Sementara itu Ketua DPRK Banda Aceh Arif Fadhillah mengatakan ibu kota Provinsi Aceh yang semakin padat arus lalu lintas, butuh banyak jalan layang.

"Karenanya kami mendukung penuh kebijakan wali kota untuk membangun jalan layang dan jalan bawah tanah (underpass) di dua titik yang sudah direncanakan oleh Pemkot," katanya menjelaskan.

Dengan dibangunnya jalan layang di Jalan Tgk Chik Ditiro melintasi perempatan jalan Simpang Surabaya-dari Desa Peuniti tembus ke Desa Lueng Bata sepanjang 850 meter sangat membantu mengurangi kemacetan di jalan nasional tersebut.

Begitu juga dengan dibangun jalan bawah tanah yang bisa menghubungkan kembali Jalan T Iskandar Muda Gampong (desa) Beurawe ke Kuta Alam, sehingga bisa mengurai kemacetan yang pada saat tertentu menumpuk di Jalan T Hasan Dek hingga memenuhi jembatan antara Simpang Surabaya-Kuta Alam.

"Kita mendukung, apalagi untuk membangun dua jalan yang menelan biaya Rp240 miliar tersebut dananya dari APBN. Jadi, tidak mengganggu dana APBK yang memang kecil," kata politisi Partai Demokrat itu.

Selain dua jalan itu Arief juga meminta Pemkot memikirkan program yang pernah digagas mantan wali kota (Mawardi Nurdin) untuk membangun juga jalan layang di kawasan Jambo Tape, Kecamatan Kuta Alam yang juga sudah padat arus lalulintasnya.

Kemudian, perempatan Simpang Surabaya dan Jambo Tape serta sejumlah ruas jalan lain, termasuk Simpang Tujuh Ulee Kareng perlu dicarikan jalan keluar untuk mengurai kemacetan di ibukota provinsi itu.

Sementara di ruas jalan Teuku Umar kawasan Seutui atau depan Rumah Sakit Harapan Bunda juga diperlukan penataan agar tidak semua badan jalan digunakan untuk parker yang mengakibatkan kemacetan lalu lintas terutama sore hingga menjelang malam hari.

"Jalan Teuku Umar itu sempit.

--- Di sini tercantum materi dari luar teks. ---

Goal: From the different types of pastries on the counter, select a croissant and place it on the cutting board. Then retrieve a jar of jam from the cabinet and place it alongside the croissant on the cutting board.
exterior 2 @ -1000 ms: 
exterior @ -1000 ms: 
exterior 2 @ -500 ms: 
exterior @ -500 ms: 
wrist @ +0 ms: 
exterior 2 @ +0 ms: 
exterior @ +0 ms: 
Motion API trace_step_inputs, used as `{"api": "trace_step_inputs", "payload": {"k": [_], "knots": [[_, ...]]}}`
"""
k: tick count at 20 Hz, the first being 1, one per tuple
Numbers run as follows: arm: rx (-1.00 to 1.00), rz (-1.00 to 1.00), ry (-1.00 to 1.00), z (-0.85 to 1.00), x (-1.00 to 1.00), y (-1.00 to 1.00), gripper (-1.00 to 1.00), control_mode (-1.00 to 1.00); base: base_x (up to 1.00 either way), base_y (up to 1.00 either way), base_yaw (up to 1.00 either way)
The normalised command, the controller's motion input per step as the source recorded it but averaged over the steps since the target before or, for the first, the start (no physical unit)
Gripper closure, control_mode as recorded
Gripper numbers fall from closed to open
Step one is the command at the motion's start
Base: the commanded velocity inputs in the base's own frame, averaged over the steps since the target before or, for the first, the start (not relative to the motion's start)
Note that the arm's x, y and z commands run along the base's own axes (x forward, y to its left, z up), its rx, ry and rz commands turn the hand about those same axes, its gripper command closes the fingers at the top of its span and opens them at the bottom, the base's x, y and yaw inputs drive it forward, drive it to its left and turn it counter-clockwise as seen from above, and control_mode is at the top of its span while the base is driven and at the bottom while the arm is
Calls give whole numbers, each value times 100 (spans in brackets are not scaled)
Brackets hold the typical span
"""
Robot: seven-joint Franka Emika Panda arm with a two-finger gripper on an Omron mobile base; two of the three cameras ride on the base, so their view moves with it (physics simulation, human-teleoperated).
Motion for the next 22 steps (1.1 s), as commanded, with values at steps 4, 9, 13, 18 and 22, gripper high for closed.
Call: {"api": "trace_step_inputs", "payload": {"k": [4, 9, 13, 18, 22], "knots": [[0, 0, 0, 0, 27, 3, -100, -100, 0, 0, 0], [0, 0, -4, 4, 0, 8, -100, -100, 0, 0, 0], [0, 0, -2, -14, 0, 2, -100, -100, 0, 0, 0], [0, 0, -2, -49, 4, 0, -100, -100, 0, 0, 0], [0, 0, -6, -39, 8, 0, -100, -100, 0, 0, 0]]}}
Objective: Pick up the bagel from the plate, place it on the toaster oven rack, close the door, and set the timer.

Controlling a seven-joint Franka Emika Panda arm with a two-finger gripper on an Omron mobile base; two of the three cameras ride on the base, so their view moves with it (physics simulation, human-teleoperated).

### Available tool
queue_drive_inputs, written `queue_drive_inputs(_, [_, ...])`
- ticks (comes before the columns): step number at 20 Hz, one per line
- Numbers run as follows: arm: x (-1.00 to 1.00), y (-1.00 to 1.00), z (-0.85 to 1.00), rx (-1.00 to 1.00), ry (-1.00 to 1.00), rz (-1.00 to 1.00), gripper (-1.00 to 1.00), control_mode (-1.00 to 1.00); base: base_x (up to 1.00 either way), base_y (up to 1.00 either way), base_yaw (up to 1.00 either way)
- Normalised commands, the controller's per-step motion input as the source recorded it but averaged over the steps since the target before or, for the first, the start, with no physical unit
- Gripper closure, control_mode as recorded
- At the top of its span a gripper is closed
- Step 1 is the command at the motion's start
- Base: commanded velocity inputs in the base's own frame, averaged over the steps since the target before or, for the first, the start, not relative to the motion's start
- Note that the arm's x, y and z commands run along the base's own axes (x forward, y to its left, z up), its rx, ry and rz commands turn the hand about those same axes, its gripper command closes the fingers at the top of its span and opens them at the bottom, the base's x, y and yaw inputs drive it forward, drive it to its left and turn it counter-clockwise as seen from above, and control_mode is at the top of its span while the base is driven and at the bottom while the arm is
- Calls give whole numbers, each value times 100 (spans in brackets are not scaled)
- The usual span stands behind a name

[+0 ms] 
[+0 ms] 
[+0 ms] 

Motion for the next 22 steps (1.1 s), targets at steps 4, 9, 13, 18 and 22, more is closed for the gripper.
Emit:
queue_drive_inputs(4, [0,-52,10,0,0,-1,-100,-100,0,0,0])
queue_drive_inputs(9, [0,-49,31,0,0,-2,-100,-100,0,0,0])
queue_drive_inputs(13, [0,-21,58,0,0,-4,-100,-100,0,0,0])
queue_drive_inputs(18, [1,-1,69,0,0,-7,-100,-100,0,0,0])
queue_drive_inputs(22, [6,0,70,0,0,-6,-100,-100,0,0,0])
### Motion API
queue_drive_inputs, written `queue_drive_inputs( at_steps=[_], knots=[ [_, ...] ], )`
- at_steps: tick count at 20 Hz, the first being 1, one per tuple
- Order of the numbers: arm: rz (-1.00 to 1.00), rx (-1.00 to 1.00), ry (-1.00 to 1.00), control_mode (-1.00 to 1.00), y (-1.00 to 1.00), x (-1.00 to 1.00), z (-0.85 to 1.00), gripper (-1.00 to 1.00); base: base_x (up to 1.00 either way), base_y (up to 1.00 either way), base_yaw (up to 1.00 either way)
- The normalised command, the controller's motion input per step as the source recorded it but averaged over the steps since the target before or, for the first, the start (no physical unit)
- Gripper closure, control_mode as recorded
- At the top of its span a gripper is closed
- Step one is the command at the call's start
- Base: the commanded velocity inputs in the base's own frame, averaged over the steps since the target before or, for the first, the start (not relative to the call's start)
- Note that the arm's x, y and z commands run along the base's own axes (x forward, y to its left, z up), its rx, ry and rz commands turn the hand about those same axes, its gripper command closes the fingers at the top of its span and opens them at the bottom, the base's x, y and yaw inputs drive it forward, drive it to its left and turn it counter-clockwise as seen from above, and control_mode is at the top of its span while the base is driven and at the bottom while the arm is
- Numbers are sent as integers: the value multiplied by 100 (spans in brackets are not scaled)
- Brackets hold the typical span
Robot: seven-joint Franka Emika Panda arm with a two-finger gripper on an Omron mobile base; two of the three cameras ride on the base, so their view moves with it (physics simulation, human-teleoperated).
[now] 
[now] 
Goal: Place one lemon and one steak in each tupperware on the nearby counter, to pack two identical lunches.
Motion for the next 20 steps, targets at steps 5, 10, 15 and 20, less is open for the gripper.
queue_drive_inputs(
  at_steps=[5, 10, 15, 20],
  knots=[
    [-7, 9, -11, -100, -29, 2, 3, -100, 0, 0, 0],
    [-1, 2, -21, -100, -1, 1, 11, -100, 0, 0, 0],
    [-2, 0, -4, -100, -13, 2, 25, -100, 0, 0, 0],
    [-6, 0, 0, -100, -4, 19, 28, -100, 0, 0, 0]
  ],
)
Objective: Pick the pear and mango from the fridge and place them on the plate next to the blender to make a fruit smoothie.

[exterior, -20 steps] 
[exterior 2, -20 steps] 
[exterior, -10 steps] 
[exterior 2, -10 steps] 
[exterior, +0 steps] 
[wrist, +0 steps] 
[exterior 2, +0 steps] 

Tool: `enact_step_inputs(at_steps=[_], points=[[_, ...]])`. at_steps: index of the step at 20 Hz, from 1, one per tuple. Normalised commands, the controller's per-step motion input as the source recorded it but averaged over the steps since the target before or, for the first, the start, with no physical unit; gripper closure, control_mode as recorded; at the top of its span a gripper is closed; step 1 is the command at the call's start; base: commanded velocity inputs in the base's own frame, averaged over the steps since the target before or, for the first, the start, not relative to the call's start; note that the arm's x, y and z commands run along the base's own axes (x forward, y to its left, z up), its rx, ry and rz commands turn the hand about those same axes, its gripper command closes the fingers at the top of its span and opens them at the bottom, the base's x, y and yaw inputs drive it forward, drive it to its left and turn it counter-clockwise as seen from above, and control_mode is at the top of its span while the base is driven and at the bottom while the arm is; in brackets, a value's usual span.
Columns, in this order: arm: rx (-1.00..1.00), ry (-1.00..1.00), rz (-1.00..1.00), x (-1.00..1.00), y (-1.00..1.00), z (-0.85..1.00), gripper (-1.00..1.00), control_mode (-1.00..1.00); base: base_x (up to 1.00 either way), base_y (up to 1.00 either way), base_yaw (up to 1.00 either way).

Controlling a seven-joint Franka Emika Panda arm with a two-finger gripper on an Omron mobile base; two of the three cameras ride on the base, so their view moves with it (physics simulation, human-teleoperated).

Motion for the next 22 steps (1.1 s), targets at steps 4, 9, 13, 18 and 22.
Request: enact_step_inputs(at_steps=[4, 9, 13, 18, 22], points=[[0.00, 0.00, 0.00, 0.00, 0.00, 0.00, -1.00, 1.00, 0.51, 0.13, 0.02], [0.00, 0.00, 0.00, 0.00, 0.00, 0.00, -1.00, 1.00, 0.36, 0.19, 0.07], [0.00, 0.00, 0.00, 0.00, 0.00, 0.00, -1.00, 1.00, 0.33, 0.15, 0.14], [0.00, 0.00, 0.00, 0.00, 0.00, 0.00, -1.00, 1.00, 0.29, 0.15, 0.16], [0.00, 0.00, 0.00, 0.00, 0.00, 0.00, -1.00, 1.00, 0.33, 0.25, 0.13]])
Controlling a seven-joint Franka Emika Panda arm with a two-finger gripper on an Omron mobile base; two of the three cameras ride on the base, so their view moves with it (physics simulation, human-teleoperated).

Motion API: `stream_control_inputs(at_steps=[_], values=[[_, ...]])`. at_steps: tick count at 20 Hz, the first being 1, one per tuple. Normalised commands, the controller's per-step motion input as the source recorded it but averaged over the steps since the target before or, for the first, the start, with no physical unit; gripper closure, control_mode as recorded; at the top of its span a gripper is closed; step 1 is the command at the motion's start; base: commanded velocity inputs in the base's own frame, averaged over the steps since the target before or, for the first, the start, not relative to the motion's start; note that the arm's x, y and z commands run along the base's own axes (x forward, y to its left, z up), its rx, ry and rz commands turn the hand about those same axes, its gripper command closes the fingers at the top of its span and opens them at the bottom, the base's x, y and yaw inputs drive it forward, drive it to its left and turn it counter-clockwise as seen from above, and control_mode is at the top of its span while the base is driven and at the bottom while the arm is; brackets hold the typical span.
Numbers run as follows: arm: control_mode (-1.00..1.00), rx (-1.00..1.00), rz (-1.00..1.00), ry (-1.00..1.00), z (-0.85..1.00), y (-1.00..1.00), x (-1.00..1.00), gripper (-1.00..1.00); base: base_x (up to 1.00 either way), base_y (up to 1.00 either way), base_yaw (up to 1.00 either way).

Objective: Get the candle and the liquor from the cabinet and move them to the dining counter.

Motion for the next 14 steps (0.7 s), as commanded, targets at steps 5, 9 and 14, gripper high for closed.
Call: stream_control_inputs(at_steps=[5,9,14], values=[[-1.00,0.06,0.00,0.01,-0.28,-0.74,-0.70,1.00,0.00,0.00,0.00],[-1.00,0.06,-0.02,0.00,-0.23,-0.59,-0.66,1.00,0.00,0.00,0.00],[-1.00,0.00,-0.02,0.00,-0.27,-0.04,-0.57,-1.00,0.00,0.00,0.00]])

Jadi, kalau kendaraan pasien rumah sakit Harapan Bunda parkir maka jalan itu tambah sempit dan mengundang kemacetan. Saya minta Pemkot menata kembali perpakiran sehingga tidak mengganggu arus lalu lintas," kata Arief Fadhillah.

Namun yang menjadi harapan masyarakat agar Kota Banda Aceh tidak macet, apalagi semrawut. Cukup sudah masalah kemacetan di jalan raya itu menjadi problema bagi kota-kota besar lainnya yang duluan maju.

Kota Banda Aceh dan masyarakatnya ingin maju, tumbuh menjadi kota modern, sejuk dan nyaman, tapi bukan untuk kemacetan yang telah membuat umur kita tua di jalan.